(Work required)
Given the material below, output exactly the lines from the line with "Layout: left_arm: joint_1" to the line with "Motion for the", both ends included, and no other lines.

(Data block)
= = = =

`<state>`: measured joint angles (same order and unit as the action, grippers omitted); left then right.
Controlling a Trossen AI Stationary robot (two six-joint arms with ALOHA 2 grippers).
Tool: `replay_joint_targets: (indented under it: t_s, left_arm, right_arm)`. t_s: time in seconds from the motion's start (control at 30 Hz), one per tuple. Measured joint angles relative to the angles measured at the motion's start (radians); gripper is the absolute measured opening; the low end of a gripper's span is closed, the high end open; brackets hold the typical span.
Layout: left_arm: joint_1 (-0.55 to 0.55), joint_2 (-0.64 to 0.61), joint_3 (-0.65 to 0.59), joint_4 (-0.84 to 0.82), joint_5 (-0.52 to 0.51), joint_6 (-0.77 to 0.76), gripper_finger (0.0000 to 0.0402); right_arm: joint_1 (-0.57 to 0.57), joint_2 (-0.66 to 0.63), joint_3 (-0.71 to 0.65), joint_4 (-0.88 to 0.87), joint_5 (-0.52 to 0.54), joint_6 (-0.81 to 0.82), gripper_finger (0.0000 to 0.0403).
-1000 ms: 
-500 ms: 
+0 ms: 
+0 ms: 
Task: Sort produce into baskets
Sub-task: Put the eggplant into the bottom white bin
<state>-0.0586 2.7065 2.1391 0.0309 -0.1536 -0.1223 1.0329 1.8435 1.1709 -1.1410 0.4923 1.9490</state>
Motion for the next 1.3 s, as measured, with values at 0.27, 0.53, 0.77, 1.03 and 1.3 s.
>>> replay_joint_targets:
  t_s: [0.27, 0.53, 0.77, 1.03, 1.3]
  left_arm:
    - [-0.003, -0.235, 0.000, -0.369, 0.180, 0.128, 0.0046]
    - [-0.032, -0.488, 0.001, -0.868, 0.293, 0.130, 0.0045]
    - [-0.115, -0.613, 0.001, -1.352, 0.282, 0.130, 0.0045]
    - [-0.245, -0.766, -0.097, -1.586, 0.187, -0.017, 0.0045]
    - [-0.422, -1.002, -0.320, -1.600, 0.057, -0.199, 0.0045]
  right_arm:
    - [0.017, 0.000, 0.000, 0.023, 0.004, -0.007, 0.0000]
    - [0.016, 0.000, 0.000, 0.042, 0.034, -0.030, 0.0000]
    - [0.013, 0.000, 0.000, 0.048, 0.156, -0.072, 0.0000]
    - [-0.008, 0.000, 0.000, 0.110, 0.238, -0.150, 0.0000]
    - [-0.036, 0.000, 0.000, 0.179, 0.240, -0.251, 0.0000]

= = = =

(Solution)
Layout: left_arm: joint_1 (-0.55 to 0.55), joint_2 (-0.64 to 0.61), joint_3 (-0.65 to 0.59), joint_4 (-0.84 to 0.82), joint_5 (-0.52 to 0.51), joint_6 (-0.77 to 0.76), gripper_finger (0.0000 to 0.0402); right_arm: joint_1 (-0.57 to 0.57), joint_2 (-0.66 to 0.63), joint_3 (-0.71 to 0.65), joint_4 (-0.88 to 0.87), joint_5 (-0.52 to 0.54), joint_6 (-0.81 to 0.82), gripper_finger (0.0000 to 0.0403).
-1000 ms: 
-500 ms: 
+0 ms: 
+0 ms: 
Task: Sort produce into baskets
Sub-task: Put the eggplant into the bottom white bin
<state>-0.0586 2.7065 2.1391 0.0309 -0.1536 -0.1223 1.0329 1.8435 1.1709 -1.1410 0.4923 1.9490</state>
Motion for the next 1.3 s, as measured, with values at 0.27, 0.53, 0.77, 1.03 and 1.3 s.

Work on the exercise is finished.